A KSUID includes 128 bits of pseudorandom data ("entropy"). This number space is 64 times larger than the 122 bits used by the well-accepted RFC 4122 UUIDv4 standard. The additional timestamp component can be considered "bonus entropy" which further decreases the probability of collisions, to the point of physical infeasibility in any practical implementation.

3. Highly Portable Representations

The text and binary representations are lexicographically sortable, which allows them to be dropped into systems which do not natively support KSUIDs and retain their time-ordered property.

The text representation is an alphanumeric base62 encoding, so it "fits" anywhere alphanumeric strings are accepted. No delimiters are used, so stringified KSUIDs won't be inadvertently truncated or tokenized when interpreted by software that is designed for human-readable text, a common problem for the text representation of RFC 4122 UUIDs.

How do KSUIDs work?

Binary KSUIDs are 20-bytes: a 32-bit unsigned integer UTC timestamp and a 128-bit randomly generated payload. The timestamp uses big-endian encoding, to support lexicographic sorting. The timestamp epoch is adjusted to May 13th, 2014, providing over 100 years of life. The payload is generated by a cryptographically-strong pseudorandom number generator.

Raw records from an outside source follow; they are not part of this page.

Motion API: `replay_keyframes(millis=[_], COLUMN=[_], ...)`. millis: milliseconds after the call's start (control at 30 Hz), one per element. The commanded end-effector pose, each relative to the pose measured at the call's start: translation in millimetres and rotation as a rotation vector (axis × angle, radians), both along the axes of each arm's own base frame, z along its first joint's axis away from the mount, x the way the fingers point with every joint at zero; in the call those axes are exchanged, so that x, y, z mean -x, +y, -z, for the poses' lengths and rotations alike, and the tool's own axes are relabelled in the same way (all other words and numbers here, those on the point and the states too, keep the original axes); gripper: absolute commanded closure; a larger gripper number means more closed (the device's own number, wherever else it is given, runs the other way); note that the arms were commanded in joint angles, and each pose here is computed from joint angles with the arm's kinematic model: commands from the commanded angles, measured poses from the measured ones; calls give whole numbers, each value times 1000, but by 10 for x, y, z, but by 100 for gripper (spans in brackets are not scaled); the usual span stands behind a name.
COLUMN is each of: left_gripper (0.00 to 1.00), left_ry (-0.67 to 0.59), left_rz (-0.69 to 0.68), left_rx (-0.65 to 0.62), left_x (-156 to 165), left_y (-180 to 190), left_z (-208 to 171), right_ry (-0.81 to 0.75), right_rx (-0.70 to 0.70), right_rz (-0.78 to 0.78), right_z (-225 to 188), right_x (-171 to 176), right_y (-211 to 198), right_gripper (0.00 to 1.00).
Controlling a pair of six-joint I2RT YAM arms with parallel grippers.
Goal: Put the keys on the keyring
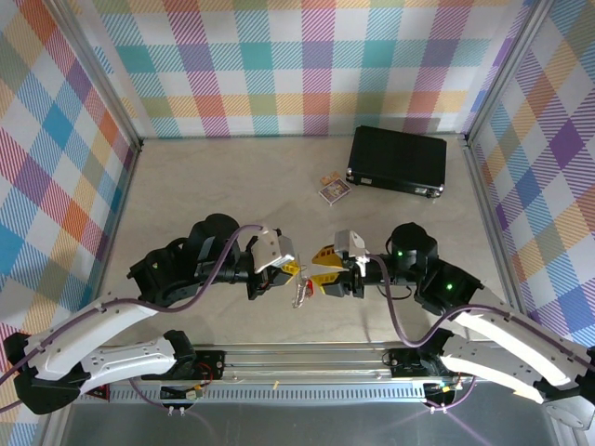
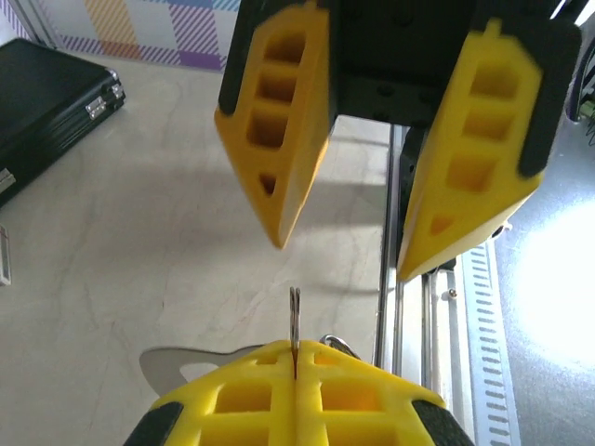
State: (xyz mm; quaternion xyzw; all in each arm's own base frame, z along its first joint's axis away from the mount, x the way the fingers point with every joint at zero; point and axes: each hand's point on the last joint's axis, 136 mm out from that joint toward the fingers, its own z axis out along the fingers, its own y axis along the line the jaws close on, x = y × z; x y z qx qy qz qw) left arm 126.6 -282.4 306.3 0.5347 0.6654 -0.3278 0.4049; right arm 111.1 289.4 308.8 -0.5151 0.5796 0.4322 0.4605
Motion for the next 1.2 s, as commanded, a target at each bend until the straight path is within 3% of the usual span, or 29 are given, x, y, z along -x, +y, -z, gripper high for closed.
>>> replay_keyframes(millis=[0,433,600,900,1167], left_gripper=[100,100,100,100,100], left_ry=[-25,-13,-11,-10,-7], left_rz=[17,39,46,44,49], left_rx=[-19,-45,-39,-57,-59], left_x=[31,32,41,30,33], left_y=[32,-11,-21,-18,-26], left_z=[-84,-17,-20,26,45], right_ry=[-25,10,20,26,18], right_rx=[10,22,11,5,23], right_rz=[-18,-40,-53,-64,-57], right_z=[-48,42,45,19,36], right_x=[24,-43,-53,-25,-29], right_y=[13,159,209,201,181], right_gripper=[58,61,78,67,77])
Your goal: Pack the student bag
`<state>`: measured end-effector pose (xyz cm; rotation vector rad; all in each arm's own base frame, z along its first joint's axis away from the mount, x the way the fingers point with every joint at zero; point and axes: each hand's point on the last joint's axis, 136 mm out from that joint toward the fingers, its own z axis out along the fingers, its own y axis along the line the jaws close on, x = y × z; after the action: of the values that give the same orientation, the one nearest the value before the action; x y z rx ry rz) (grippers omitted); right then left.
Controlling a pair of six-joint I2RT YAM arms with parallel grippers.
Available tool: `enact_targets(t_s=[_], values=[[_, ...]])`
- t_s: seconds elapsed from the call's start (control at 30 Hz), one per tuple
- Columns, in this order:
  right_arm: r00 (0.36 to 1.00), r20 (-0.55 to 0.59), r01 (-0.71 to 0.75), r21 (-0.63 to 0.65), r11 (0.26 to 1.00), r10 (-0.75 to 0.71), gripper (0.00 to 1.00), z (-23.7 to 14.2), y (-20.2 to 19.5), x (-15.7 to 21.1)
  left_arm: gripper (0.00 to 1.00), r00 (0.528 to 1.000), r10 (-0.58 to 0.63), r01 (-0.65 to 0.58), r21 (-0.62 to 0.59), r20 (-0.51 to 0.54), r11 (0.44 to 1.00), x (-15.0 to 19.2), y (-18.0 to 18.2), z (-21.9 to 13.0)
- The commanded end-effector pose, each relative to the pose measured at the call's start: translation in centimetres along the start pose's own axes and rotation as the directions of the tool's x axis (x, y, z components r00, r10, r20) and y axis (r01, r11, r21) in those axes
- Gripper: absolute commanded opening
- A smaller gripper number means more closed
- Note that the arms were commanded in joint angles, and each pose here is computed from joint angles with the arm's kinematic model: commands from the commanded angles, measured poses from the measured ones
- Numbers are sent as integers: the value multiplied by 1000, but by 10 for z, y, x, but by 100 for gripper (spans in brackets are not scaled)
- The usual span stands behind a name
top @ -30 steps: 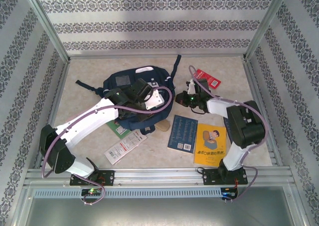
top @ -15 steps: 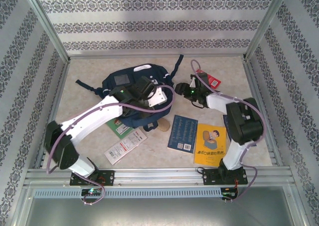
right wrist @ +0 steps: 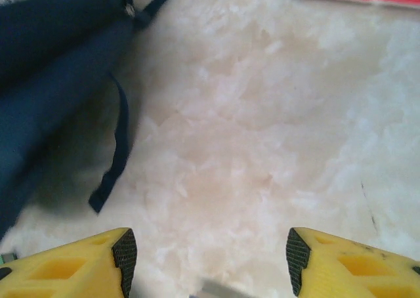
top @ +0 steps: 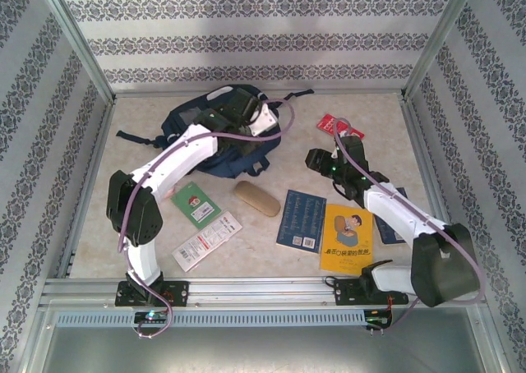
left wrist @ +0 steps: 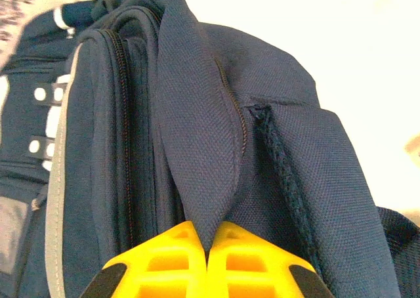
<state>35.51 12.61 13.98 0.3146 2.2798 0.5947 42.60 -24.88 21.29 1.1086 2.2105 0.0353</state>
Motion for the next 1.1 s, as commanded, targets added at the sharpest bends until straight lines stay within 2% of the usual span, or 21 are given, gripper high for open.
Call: enact_targets(t_s=[0.0, 0.13, 0.3, 0.4, 0.5, 0.7, 0.9, 1.0, 1.07], values=[[999, -28, 46, 25, 999, -45, 66, -10, -8, 16, 0, 988, 68, -51, -125, 137, 991, -40, 36, -14], [997, -49, 62, 1, 998, -62, 70, -16, -7, 26, 0, 992, 63, -52, -95, 108, 994, -47, 35, 14], [991, -73, 115, -24, 993, -116, 70, -25, 1, 32, 0, 993, -90, 85, 60, 83, 995, -51, 12, 57], [984, -76, 157, -30, 987, -159, 73, -31, 3, 32, 5, 985, -167, 159, 140, 47, 977, -47, -4, 78], [974, -86, 202, -82, 976, -209, 73, -34, 14, 36, 14, 979, -203, 194, 189, 32, 963, -43, -14, 83], [929, -120, 327, -183, 927, -351, 72, -32, 48, 57, 46, 967, -243, 221, 221, 81, 950, -51, -16, 55], [824, -225, 463, -263, 846, -520, 76, -18, 77, 93, 54, 923, -356, 318, 232, 146, 919, -58, -5, 6], [729, -278, 560, -283, 779, -625, 83, -8, 89, 111, 56, 867, -472, 442, 196, 156, 876, -45, 10, -19], [655, -310, 618, -304, 725, -689, 92, -2, 95, 125, 57, 824, -542, 515, 180, 166, 838, -31, 15, -37]])
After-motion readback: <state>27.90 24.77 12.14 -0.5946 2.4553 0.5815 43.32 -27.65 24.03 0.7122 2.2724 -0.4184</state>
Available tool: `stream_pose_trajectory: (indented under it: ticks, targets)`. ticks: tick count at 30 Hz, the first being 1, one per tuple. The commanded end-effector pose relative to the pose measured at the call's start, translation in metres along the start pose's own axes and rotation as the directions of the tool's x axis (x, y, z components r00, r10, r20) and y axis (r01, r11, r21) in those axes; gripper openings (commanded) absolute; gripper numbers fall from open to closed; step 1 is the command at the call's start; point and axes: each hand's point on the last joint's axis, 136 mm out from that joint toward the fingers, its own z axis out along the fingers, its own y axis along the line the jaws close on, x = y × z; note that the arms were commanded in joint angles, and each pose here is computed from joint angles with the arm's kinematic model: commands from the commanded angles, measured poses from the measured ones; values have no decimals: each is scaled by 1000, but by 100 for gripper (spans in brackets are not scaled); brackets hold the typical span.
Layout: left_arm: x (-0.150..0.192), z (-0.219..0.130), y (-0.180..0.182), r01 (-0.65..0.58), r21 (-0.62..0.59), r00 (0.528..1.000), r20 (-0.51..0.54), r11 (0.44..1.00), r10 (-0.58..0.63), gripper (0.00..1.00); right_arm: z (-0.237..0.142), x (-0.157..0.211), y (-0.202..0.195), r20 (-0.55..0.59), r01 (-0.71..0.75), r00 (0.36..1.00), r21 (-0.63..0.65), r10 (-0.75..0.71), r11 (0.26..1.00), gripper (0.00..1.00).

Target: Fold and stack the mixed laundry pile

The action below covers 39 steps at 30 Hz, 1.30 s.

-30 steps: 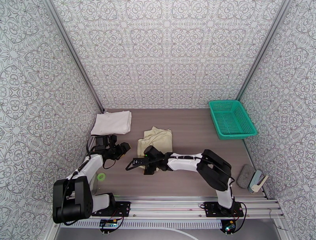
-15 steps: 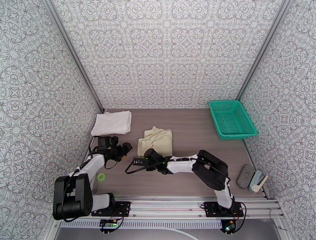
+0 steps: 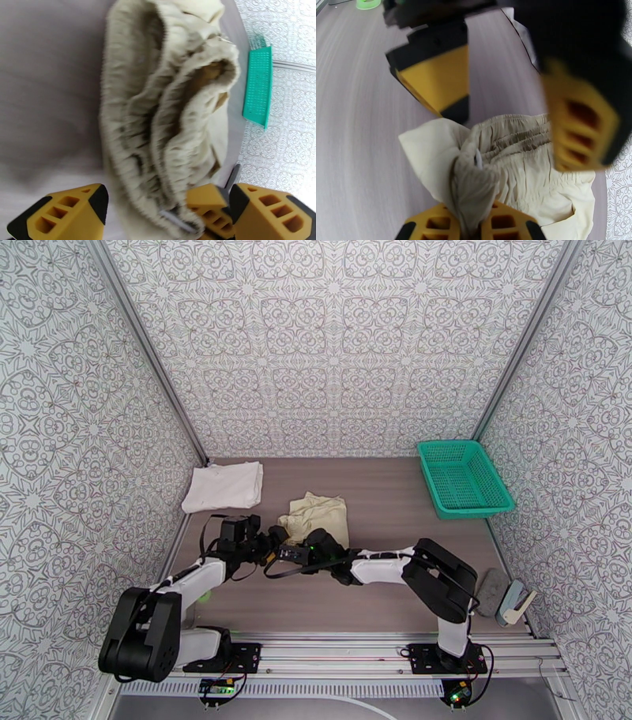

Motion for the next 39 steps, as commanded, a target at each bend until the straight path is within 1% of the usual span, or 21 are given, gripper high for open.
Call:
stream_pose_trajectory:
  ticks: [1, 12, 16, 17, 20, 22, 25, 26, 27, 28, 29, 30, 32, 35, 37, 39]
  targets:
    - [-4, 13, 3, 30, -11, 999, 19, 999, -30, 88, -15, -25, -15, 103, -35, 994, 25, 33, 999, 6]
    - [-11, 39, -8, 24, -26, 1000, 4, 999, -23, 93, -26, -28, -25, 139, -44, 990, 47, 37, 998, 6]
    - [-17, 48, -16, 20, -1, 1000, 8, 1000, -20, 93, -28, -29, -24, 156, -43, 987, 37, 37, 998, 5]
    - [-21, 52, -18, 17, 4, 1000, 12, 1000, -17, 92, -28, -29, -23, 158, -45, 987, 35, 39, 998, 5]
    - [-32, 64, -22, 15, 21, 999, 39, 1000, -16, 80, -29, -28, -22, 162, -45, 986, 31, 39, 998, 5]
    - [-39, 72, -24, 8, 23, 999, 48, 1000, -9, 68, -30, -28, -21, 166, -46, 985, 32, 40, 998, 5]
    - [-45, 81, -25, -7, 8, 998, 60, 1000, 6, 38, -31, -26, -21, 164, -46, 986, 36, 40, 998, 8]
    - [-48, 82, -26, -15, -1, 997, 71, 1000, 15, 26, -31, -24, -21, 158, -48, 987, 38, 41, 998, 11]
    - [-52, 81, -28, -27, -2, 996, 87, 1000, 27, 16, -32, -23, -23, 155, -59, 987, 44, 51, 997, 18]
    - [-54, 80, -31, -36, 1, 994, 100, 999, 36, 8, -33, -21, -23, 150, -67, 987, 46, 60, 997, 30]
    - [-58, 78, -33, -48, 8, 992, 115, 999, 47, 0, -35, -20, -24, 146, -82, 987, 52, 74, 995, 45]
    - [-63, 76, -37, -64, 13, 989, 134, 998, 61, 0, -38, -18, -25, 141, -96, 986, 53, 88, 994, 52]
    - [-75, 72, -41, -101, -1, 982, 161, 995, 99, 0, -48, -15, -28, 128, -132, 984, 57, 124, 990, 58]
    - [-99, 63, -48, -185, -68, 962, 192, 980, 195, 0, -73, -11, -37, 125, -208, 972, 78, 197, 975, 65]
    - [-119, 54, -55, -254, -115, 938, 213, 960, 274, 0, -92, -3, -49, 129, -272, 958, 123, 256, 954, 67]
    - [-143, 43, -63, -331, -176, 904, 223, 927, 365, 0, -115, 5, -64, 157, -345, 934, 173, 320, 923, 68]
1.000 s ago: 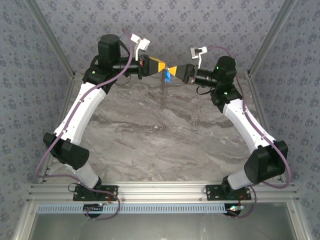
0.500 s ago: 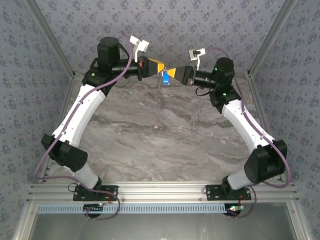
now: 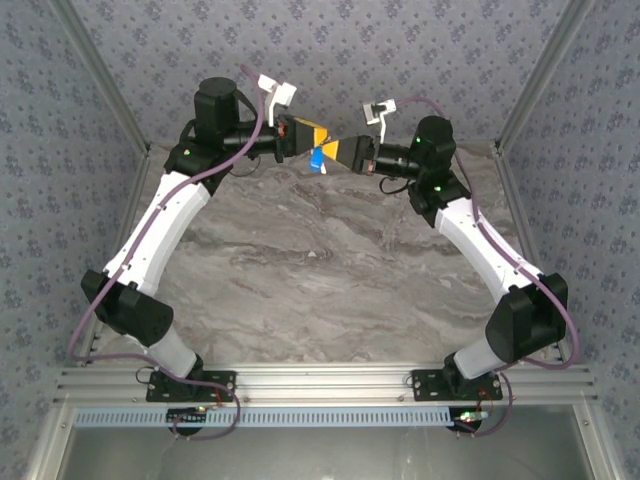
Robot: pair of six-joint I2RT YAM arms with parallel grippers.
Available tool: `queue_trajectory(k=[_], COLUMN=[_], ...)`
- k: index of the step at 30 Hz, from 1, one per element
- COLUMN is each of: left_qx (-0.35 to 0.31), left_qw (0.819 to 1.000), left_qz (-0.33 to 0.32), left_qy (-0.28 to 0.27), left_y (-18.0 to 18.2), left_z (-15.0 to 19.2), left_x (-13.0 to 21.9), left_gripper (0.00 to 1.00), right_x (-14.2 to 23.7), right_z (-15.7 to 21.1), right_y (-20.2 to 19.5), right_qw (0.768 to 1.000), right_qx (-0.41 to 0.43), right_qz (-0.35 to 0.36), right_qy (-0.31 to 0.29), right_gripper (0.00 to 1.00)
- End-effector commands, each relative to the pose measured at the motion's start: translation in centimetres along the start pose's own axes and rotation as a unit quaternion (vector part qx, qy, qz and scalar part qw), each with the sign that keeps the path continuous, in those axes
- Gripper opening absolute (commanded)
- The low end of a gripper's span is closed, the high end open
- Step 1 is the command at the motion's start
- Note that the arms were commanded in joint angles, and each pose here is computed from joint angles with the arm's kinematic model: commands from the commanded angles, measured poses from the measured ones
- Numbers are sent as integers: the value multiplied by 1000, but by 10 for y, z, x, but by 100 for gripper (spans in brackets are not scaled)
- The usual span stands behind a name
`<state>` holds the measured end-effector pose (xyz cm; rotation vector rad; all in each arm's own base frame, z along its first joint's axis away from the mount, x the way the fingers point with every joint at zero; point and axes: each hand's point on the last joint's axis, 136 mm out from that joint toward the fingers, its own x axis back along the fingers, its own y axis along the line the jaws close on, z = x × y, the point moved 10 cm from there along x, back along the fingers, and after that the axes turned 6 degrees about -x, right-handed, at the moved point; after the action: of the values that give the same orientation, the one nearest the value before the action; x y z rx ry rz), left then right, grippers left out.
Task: Put the keys on the keyring
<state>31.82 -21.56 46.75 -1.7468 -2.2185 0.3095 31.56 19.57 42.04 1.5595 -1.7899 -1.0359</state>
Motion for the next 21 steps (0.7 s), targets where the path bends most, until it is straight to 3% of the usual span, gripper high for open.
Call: queue_trajectory(k=[1,3,5,7,13,21], left_qx=[-51,-52,-52,-52,-52,-46], left_qw=[998,998,998,998,997,997], left_qz=[13,11,11,13,16,19], left_qy=[-43,-45,-45,-44,-48,-57], left_y=[-23,-23,-24,-24,-26,-26], left_z=[-21,-21,-21,-20,-21,-21], left_x=[12,13,13,13,14,14], left_gripper=[0,0,0,0,0,0], right_x=[-2,7,21,37,67,46], right_z=[2,1,-1,-5,-19,-32], right_y=[2,2,2,3,19,45], right_qw=[1000,1000,1000,999,995,993], right_qx=[4,2,0,1,17,54], right_qz=[-4,2,11,20,29,-1], right_qy=[13,3,-14,-38,-90,-101], right_gripper=[0,4,22,29,34,40])
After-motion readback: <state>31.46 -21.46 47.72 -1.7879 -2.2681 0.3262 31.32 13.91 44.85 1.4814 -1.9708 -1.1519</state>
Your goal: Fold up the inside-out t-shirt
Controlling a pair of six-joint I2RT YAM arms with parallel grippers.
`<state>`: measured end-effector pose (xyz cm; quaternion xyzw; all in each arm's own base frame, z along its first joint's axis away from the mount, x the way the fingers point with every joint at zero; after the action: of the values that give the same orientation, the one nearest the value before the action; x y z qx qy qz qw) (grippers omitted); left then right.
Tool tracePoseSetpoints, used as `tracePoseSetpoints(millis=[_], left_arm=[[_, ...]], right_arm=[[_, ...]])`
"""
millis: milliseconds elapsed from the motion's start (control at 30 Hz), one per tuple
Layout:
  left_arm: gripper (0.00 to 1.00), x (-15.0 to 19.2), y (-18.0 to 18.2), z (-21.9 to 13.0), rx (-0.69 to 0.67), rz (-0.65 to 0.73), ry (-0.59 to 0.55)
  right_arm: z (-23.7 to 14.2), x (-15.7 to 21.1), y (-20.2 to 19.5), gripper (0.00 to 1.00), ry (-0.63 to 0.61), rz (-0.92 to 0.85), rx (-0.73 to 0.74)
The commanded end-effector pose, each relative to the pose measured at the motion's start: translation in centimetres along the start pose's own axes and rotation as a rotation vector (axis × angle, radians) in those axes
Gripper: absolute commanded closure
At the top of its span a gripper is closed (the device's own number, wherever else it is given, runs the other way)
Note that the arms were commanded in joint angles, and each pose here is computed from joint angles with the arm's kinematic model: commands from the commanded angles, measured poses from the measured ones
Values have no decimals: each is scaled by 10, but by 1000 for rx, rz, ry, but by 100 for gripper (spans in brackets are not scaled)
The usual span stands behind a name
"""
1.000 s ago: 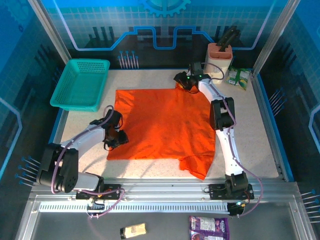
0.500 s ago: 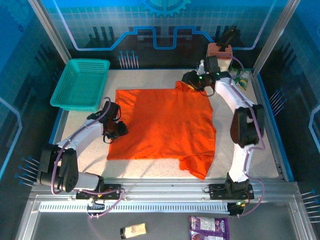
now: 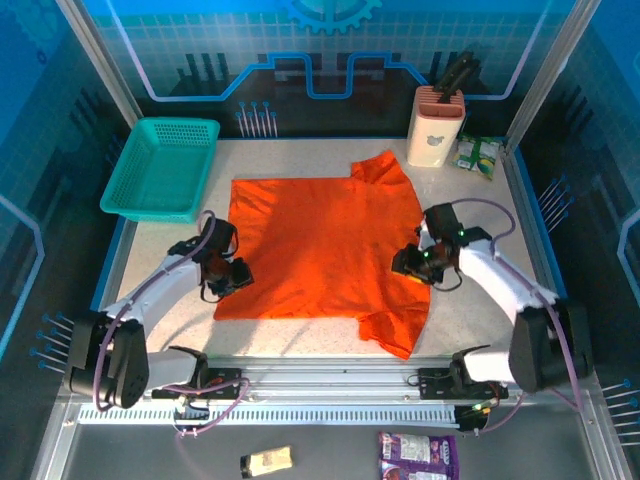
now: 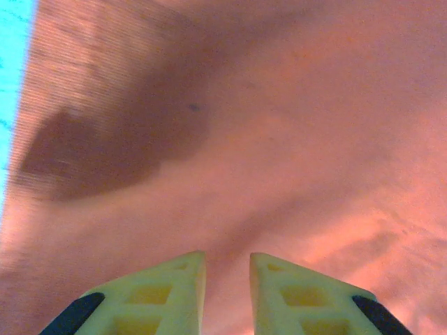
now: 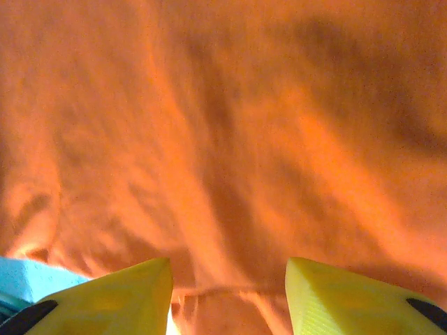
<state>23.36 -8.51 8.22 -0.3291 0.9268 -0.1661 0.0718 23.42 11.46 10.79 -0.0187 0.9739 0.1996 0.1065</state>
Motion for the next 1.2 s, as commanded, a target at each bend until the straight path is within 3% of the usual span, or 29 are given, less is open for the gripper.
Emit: tracePoseSetpoints(millis=[0,233,400,533,733,967,1167], left_arm=[[76,16,-38,-13,115,29,47],[80,77,-104,-4,200,213,175],[84,132,-146,16,216,343,295],[85,170,-167,32,196,432,364],[85,211,-183,47,198,501,465],[88,234,-187,61,187,544,553],[94,245,-178,79,150,550,617]], right_arm=[[-5,43,3,54,77,7,55],[3,111,11,55,184,6,72],[26,132,9,53,246,24,29],[35,138,-13,47,264,81,147],[39,140,-25,42,248,159,218],[20,133,-30,42,199,211,298],[13,123,1,44,151,208,102]])
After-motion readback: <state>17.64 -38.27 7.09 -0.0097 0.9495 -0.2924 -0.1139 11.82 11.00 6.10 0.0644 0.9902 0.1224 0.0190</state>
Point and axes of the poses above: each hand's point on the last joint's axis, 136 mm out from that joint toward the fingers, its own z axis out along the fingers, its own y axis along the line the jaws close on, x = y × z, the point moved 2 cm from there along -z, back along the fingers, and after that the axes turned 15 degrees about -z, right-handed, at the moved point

The text representation is always 27 characters, encoded in alphanumeric base62 that will lexicographically sort by timestamp.

High Performance

This library is designed to be used in code paths that are performance critical. Its code has been tuned to eliminate all non-essential overhead. The KSUID type is derived from a fixed-size array, which eliminates the additional reference chasing and allocation involved in a variable-width type.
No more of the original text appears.